¿Cómo se sufre la fantasía? ¿Cómo convivir con el juego divino, con la
seducción inherente que tiene?
Cuando el jabón de glicerina se deslizaba por mi brazo, recordaba una
de las primeras tardes que me encontré con Juan de casualidad. Fue la primera
de muchas otras ocasiones que la fantasía acomodaba con esmero el inventario de
razones para nunca soltarlo.
Cuatro años más tarde, paseando entre los pasillos de una farmacia del
centro, volví a encontrarme con el perfume a lavanda del jabón de glicerina que
nunca más había usado. Era el mismo que llevaba en la mochila una de las
primeras veces que me encontré con Juan de casualidad. Aquella vez, también
había comprado un espejo, un tanto encaprichada con su aspecto, porque a decir
verdad era bastante pequeño como para utilizarlo en algo que no sea mirarme los
ojos, aunque con eso bastaba. Nada más importante que los ojos y un espejo
pequeño para observar el detalle, para jugar a recibir lo que de mí salía sin
entender.
Resolví guardar en la memoria lo que una vez imagine percibir. Los
días y los meses siguieron agitándome el pecho y Julieta seguía escuchándome
renegar de las malas elecciones, amigas como ella son necesarias cuando
necesito objetivar lo que siento. Continué caminando el mundo que tenía, uno
que a veces elegía y otras muchas veces no, pero del que siempre fui
responsable. Hace dos días, subí en la estación Federico Lacroze casi a los
saltos en el último vagón. Sin prestar demasiada atención me senté: había algo
que giraba entre las pocas personas que estaban ahí conmigo, algo que me
aceleraba, una inquietante energía que iba acechándome hasta que di justo con
el tiro. Quede en medio de un lazo invisible de impulso. El esternón me ardía
como aquella noche en que parecía que todo iba a derrumbarse. Como una flecha
con una gran punta, atravesó el largo pasillo, en diagonal a donde yo estaba.

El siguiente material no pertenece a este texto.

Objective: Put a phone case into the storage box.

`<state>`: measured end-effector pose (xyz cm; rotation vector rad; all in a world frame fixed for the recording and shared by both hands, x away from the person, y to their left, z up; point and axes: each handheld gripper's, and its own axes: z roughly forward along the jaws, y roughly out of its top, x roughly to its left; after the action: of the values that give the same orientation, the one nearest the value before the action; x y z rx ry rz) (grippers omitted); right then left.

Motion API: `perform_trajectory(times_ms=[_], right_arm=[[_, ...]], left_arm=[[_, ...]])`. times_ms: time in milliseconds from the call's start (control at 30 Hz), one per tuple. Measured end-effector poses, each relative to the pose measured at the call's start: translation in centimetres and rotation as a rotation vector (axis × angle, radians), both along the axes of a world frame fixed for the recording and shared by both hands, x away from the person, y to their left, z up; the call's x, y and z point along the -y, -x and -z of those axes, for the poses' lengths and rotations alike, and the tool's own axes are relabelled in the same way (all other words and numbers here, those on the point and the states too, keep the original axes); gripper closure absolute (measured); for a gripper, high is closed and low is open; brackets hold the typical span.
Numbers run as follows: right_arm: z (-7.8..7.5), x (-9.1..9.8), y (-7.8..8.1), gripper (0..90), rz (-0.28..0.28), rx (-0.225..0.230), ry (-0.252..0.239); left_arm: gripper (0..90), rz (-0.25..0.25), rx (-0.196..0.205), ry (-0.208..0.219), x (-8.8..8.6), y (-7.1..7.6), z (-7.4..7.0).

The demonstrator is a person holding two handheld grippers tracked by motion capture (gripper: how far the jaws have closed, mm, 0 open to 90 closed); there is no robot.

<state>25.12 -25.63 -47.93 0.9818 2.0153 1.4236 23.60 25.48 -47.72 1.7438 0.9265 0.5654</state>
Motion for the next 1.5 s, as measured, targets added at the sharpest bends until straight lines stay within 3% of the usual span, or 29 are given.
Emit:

Otra vez la casualidad. Me levante a saludar a Juan como quien saluda a un gran
amigo que no ve hace años, fue un abrazo lo bastante sincero como para
alegrarnos los dos. La gente nos miraba de una manera extraña, supongo que
nuestros movimientos habrán interrumpido de golpe la inercia con que el subte los
balanceaba.
En la cama éramos tres: mi imaginación, mi cuerpo, y la idea de Juan
en mi memoria llenando la habitación de deseos. Me levante de golpe y busque el
espejo que había comprado 4 años atrás en Devoto. Era un espejo ovalado, con un
mango plateado, el revés estaba forrado con alguna tela que tenía un ángel
impreso. Volví a buscar entre mis cosas la entrada de la última función a la
que había ido. Volví a buscar entre los papeles de mi agenda la receta. La
tarde de ayer fui de nuevo a la farmacia, en el pasillo la energía me acechaba
como una llaga profunda…Juan estaba en el fondo del local, apoyado sobre el
mostrador. Me acerque bastante angustiada, lo mire con el dolor que ahoga, con
la bronca de tener que resolverlo así: moví mi cabeza apretando los parpados, y
sin volver la mirada hacia él, le entregue al farmacéutico la receta que me
había dado el psiquiatra. Tenía que matarlo de una vez y para siempre, que
quedara detrás, más allá del recuerdo.